• _Problem to solve_: Only the lines below starting at the one containing "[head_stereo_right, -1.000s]" and ending at the one containing "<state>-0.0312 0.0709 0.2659" belong in the answer, each copied exactly.

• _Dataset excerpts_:
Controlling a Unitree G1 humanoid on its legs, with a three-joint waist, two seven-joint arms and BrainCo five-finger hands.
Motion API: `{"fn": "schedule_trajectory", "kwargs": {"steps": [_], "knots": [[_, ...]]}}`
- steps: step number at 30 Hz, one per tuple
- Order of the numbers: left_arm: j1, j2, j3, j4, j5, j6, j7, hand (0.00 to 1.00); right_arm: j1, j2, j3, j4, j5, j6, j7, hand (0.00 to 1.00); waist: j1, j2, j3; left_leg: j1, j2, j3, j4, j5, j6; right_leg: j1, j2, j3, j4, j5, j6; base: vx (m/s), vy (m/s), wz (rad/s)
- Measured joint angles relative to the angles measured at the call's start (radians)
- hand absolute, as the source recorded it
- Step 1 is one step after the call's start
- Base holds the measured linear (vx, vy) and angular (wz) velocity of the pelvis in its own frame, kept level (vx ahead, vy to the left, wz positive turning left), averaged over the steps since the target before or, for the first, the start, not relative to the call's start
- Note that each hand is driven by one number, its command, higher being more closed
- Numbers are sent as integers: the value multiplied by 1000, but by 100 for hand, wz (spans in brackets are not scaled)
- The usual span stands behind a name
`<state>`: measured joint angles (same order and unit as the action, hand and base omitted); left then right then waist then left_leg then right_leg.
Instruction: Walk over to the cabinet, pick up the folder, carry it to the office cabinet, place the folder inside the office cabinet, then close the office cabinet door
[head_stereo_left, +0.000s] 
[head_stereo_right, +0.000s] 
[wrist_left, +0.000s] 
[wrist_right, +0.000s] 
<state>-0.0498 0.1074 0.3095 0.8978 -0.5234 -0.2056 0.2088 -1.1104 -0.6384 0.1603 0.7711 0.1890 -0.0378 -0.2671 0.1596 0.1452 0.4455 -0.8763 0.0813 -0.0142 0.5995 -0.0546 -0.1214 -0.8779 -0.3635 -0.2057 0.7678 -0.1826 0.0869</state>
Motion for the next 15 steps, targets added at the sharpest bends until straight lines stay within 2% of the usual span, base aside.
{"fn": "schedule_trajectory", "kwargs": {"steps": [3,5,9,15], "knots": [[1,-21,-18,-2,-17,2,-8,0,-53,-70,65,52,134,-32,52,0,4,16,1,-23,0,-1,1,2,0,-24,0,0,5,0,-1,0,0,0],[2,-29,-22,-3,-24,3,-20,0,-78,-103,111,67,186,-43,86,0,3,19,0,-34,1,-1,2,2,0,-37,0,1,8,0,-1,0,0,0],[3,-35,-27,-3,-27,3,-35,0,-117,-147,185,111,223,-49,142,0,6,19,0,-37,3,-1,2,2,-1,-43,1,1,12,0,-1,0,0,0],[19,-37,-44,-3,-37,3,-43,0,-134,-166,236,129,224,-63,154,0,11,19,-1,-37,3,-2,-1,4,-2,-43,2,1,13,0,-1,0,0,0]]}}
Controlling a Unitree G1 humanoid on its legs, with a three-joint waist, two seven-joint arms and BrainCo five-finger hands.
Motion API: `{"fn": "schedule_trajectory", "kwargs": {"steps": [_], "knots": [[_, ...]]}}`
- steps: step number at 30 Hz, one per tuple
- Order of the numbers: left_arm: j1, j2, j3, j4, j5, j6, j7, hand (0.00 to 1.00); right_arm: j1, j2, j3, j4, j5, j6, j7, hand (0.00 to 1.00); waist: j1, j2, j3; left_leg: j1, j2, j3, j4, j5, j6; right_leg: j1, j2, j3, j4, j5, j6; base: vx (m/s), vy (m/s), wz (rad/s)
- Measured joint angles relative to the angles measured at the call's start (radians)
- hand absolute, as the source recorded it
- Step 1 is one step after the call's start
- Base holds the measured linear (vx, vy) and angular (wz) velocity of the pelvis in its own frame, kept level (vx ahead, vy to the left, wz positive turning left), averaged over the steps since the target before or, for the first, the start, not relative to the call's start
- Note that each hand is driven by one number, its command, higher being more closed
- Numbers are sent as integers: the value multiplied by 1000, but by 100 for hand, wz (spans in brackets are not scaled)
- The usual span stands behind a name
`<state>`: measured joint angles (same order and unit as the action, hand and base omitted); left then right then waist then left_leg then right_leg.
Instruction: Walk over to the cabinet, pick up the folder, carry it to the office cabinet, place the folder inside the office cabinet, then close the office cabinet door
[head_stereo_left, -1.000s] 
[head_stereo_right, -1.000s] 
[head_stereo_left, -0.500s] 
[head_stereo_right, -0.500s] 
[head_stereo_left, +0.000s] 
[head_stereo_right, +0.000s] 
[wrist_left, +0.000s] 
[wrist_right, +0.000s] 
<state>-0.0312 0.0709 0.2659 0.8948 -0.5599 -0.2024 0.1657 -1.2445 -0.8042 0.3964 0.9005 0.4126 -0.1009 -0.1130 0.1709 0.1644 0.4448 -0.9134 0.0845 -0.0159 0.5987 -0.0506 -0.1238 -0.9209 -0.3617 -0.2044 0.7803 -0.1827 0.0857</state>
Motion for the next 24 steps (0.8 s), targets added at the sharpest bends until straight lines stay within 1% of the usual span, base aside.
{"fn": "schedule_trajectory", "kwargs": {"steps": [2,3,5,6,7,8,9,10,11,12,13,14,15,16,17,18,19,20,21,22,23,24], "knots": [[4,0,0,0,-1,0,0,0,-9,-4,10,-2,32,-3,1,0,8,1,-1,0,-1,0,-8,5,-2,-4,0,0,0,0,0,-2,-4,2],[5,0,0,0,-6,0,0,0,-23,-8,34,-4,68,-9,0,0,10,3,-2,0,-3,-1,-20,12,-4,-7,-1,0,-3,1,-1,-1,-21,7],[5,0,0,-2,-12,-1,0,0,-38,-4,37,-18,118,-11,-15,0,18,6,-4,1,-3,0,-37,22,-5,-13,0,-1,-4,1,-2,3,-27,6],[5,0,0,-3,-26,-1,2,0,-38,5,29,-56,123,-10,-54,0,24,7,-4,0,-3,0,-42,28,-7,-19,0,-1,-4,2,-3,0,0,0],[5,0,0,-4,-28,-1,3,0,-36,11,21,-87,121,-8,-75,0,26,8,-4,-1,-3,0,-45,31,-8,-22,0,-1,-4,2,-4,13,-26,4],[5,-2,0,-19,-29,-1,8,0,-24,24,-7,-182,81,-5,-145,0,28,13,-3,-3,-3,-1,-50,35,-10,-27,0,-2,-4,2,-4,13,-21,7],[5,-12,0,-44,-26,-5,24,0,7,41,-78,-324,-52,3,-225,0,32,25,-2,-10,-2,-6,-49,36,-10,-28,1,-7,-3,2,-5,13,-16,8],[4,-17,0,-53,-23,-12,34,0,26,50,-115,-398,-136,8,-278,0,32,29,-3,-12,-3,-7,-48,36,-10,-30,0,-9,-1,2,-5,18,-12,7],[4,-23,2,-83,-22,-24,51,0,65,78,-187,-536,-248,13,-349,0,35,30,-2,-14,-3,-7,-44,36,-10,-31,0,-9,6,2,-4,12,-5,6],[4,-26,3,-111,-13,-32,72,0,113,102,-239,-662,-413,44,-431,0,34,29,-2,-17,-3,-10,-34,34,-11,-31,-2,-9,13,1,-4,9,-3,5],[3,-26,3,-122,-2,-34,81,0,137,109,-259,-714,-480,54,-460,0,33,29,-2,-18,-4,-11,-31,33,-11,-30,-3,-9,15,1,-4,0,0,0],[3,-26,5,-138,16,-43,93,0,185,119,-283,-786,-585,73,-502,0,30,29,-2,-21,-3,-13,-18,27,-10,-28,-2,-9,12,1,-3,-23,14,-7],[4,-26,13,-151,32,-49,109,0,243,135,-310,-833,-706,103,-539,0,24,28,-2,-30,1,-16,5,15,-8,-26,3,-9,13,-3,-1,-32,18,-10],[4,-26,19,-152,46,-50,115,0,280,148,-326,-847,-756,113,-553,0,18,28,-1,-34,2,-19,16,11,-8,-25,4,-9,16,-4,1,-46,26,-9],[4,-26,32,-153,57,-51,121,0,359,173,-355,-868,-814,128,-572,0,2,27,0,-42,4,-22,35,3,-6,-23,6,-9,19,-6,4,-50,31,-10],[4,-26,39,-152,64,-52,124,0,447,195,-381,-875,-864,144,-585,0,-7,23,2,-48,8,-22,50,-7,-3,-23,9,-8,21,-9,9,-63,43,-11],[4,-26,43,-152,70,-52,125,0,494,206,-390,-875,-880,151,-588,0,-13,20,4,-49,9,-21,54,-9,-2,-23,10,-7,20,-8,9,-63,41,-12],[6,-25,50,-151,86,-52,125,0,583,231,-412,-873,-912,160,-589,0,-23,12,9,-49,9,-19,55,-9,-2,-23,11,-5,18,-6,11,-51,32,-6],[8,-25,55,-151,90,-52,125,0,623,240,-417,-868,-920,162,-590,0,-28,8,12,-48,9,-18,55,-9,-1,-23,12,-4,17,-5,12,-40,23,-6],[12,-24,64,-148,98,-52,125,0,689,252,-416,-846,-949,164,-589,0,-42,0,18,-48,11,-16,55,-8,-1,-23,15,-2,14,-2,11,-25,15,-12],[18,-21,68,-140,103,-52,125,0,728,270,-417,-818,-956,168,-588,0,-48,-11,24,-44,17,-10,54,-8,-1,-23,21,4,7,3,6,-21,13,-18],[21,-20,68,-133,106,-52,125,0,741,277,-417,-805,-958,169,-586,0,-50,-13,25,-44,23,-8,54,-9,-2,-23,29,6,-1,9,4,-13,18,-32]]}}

• _Solution to the exercise_:
[head_stereo_right, -1.000s] 
[head_stereo_left, -0.500s] 
[head_stereo_right, -0.500s] 
[head_stereo_left, +0.000s] 
[head_stereo_right, +0.000s] 
[wrist_left, +0.000s] 
[wrist_right, +0.000s] 
<state>-0.0312 0.0709 0.2659 0.8948 -0.5599 -0.2024 0.1657 -1.2445 -0.8042 0.3964 0.9005 0.4126 -0.1009 -0.1130 0.1709 0.1644 0.4448 -0.9134 0.0845 -0.0159 0.5987 -0.0506 -0.1238 -0.9209 -0.3617 -0.2044 0.7803 -0.1827 0.0857</state>

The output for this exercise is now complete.